▸ TRY IT
Set down all of the entries word for word, omitting the images they contain.

▸ DATA UNDER STUDY
--- START ---
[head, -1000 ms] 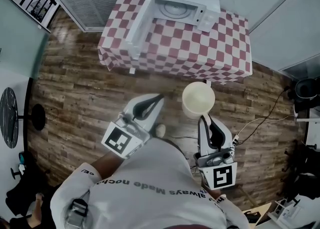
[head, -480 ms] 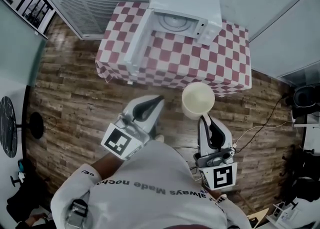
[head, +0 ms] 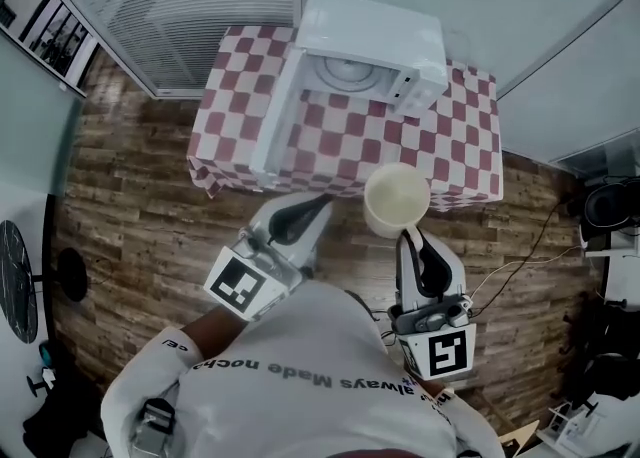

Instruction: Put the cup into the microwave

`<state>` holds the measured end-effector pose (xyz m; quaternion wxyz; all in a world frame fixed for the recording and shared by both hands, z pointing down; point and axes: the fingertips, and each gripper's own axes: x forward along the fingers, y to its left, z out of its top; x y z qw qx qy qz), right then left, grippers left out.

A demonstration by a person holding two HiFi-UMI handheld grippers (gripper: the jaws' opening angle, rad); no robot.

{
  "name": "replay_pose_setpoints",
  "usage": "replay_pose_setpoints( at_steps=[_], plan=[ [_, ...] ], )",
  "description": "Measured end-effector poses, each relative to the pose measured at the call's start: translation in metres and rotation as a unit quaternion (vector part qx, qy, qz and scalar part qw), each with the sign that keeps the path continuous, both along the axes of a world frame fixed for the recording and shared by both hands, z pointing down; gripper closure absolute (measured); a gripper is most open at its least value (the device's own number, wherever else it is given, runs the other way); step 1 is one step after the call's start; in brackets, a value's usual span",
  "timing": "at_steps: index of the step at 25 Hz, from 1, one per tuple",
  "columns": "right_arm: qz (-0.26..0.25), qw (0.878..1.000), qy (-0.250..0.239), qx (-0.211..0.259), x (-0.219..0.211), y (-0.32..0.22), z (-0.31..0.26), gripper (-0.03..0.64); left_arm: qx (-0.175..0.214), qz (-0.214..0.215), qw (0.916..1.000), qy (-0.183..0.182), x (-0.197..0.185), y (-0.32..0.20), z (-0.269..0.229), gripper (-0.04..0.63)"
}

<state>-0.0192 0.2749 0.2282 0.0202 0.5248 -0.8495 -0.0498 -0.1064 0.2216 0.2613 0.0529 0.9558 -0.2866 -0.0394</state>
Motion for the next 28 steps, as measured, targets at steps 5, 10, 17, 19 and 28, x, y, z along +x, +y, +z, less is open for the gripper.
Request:
replay_pose_setpoints(
  at_steps=[5,10,17,19,28],
  plan=[
    [0.008,1.0,-0.002,-0.002,-0.01,-0.03,0.003,0.58,-0.002,0.014,0.9999,-0.007,-0.008,-0.029,0.004,0.591],
    [0.012,1.0,-0.004,-0.007,-0.015,-0.05,0.007,0.58,-0.018,0.021,0.9993,-0.027,-0.014,-0.048,0.014,0.591],
    [0.015,1.0,-0.008,-0.015,-0.009,-0.081,0.015,0.58,-0.023,0.018,0.9995,-0.011,-0.008,-0.078,0.016,0.591],
    [0.014,1.0,-0.008,-0.017,-0.002,-0.092,0.017,0.58,-0.029,0.018,0.9993,-0.016,-0.002,-0.088,0.02,0.591],
    [0.006,1.0,-0.01,-0.014,0.034,-0.146,0.018,0.58,-0.034,0.009,0.9991,-0.022,0.034,-0.141,0.023,0.591]
  ],
)
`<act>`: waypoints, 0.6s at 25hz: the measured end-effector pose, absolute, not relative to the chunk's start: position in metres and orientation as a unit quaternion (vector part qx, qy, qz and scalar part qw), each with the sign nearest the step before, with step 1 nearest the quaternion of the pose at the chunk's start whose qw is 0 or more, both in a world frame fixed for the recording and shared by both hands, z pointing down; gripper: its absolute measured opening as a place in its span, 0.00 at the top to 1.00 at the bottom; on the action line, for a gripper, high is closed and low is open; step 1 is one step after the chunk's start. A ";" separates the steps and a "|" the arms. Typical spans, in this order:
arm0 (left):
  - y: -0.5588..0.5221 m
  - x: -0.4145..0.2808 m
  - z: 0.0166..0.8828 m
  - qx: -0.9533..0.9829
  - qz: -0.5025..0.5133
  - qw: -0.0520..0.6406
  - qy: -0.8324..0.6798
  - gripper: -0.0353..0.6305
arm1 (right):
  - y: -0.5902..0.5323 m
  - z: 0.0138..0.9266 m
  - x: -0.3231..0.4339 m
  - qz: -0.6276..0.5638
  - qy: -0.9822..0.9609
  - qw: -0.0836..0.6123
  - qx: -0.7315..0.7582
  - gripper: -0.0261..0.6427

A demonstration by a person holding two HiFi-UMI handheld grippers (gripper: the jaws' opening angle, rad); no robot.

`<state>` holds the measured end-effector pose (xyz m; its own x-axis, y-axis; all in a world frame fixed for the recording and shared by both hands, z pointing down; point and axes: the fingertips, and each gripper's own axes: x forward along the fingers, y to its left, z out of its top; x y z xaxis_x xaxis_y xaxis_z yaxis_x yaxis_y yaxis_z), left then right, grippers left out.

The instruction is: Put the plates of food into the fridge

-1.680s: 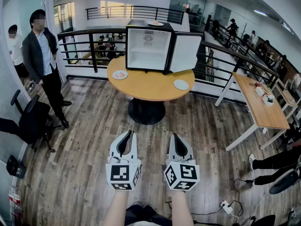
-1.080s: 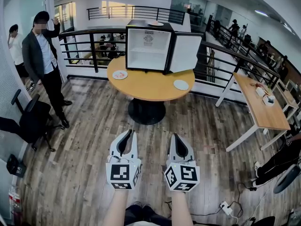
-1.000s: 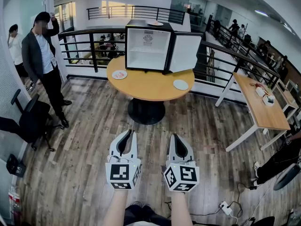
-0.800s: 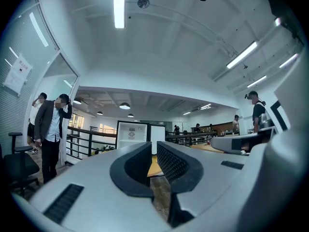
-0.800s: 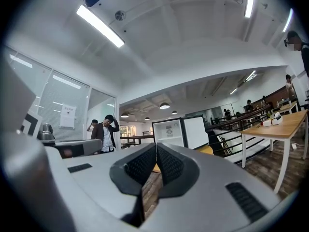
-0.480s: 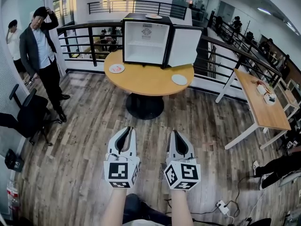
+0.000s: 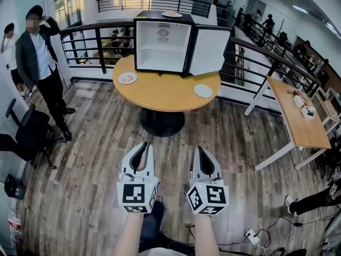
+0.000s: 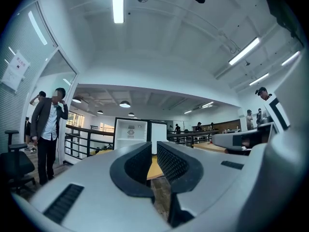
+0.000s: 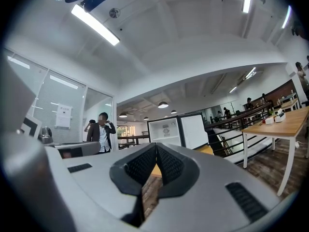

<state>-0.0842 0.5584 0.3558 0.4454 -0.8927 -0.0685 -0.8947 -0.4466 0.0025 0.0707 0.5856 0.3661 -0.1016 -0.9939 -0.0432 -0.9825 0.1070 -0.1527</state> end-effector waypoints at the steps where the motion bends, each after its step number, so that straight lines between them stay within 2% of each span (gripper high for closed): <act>1: 0.547 -0.081 0.355 -0.851 0.030 0.017 0.523 0.89 | 0.574 0.366 0.073 -0.041 0.740 0.066 -0.668 0.94; 15: 0.376 -0.054 0.336 -0.871 0.036 0.021 0.489 0.89 | 0.414 0.343 0.093 -0.032 0.718 0.069 -0.692 0.94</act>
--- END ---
▸ ANSWER BOX
[head, -1000 ms] 
[head, -480 ms] 
[head, +0 ms] 

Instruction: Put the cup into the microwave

`<state>` holds the measured end-effector pose (xyz m; quaternion wxyz; all in a world frame fixed for the recording and shared by both hands, z pointing down; point and axes: the fingertips, and each gripper's own axes: x forward along the fingers, y to its left, z out of its top; x y z qw qx qy qz), right then left, grippers left out.

A demonstration by a person holding two HiFi-UMI handheld grippers (gripper: the jaws' opening angle, rad); no robot.

{
  "name": "replay_pose_setpoints",
  "usage": "replay_pose_setpoints( at_steps=[_], plan=[ [_, ...] ], )",
  "description": "Measured end-effector poses, each relative to the pose measured at the call's start: translation in metres and rotation as a unit quaternion (vector part qx, qy, qz and scalar part qw), each with the sign that keeps the path continuous, both along the axes of a world frame fixed for the recording and shared by both hands, z pointing down; gripper closure absolute (measured); a gripper is most open at its least value (the device's own number, wherever else it is given, runs the other way); step 1 is one step after the call's start; in brackets, a value's usual span",
  "timing": "at_steps: index of the step at 25 Hz, from 1, one per tuple",
  "columns": "right_arm: qz (-0.26..0.25), qw (0.878..1.000), qy (-0.250..0.239), qx (-0.211..0.259), x (-0.219..0.211), y (-0.32..0.22), z (-0.31..0.26), gripper (-0.03..0.64); left_arm: qx (-0.175..0.214), qz (-0.214..0.215), qw (0.916..1.000), qy (-0.183..0.182), x (-0.197..0.185), y (-0.32..0.20), z (-0.269..0.229), gripper (-0.04..0.63)"
}

<state>-0.0192 0.2749 0.2282 0.0202 0.5248 -0.8495 -0.0498 -0.1064 0.2216 0.2613 0.0529 0.9558 -0.2866 -0.0394</state>
Motion for the next 28 steps, as measured, targets at steps 5, 10, 17, 19 and 28, x, y, z along +x, +y, +z, less is open for the gripper.
Request:
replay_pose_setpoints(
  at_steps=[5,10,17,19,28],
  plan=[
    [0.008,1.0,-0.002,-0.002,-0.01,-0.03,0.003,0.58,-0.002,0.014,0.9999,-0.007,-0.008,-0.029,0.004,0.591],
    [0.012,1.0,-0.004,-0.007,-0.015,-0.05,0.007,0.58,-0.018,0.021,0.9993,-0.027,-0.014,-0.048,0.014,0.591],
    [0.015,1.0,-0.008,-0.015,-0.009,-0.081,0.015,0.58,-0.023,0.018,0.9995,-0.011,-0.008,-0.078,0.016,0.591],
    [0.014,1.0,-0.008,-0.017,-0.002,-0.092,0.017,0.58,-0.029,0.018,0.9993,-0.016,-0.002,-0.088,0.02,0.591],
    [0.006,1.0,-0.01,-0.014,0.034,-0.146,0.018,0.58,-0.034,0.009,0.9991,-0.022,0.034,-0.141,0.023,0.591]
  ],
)
`<act>`: waypoints, 0.6s at 25hz: the measured end-effector pose, absolute, not relative to the chunk's start: position in metres and orientation as a unit quaternion (vector part qx, qy, qz and scalar part qw), each with the sign nearest the step before, with step 1 nearest the quaternion of the pose at the chunk's start whose qw is 0 or more, both in a world frame fixed for the recording and shared by both hands, z pointing down; gripper: its absolute measured opening as a place in its span, 0.00 at the top to 1.00 at the bottom; on the action line, for a gripper, high is closed and low is open; step 1 is one step after the chunk's start. A ";" separates the steps and a "|" the arms. Typical spans, in this order:
arm0 (left):
  - y: -0.5588..0.5221 m
  - x: -0.4145..0.2808 m
  - z: 0.0166..0.8828 m
  - qx: -0.9533..0.9829
  - qz: -0.5025..0.5133
  - qw: -0.0520..0.6406
  - qy: -0.8324..0.6798
  - gripper: -0.0353..0.6305
arm1 (right):
  - y: -0.5902..0.5323 m
  - z: 0.0138..0.9266 m
  - x: -0.3231..0.4339 m
  - qz: -0.6276..0.5638
  - qy: -0.9822..0.9609
  - qw: -0.0836..0.6123
  - qx: -0.7315..0.7582
  - gripper: -0.0261..0.6427

A demonstration by a person holding two HiFi-UMI handheld grippers (gripper: the jaws' opening angle, rad); no robot.

`<state>` holds the measured end-effector pose (xyz m; its own x-axis, y-axis; all in a world frame fixed for the recording and shared by both hands, z pointing down; point and axes: the fingertips, and each gripper's own axes: x forward along the fingers, y to its left, z out of its top; x y z xaxis_x xaxis_y xaxis_z yaxis_x yaxis_y yaxis_z), left then right, grippers left out.

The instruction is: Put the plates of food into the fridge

-1.680s: 
-1.080s: 
-1.000s: 
-0.800s: 
-0.800s: 
-0.480s: 
+0.000s: 
+0.000s: 
+0.000s: 

<state>-0.0842 0.5584 0.3558 0.4454 -0.8927 -0.0685 -0.8947 -0.4466 0.0025 0.0707 0.5856 0.3661 -0.1016 -0.9939 -0.0432 -0.9825 0.1070 -0.1527</state> end-effector waypoints at the steps where the motion bends, each after its step number, so that straight lines between them stay within 2% of each span (gripper high for closed): <act>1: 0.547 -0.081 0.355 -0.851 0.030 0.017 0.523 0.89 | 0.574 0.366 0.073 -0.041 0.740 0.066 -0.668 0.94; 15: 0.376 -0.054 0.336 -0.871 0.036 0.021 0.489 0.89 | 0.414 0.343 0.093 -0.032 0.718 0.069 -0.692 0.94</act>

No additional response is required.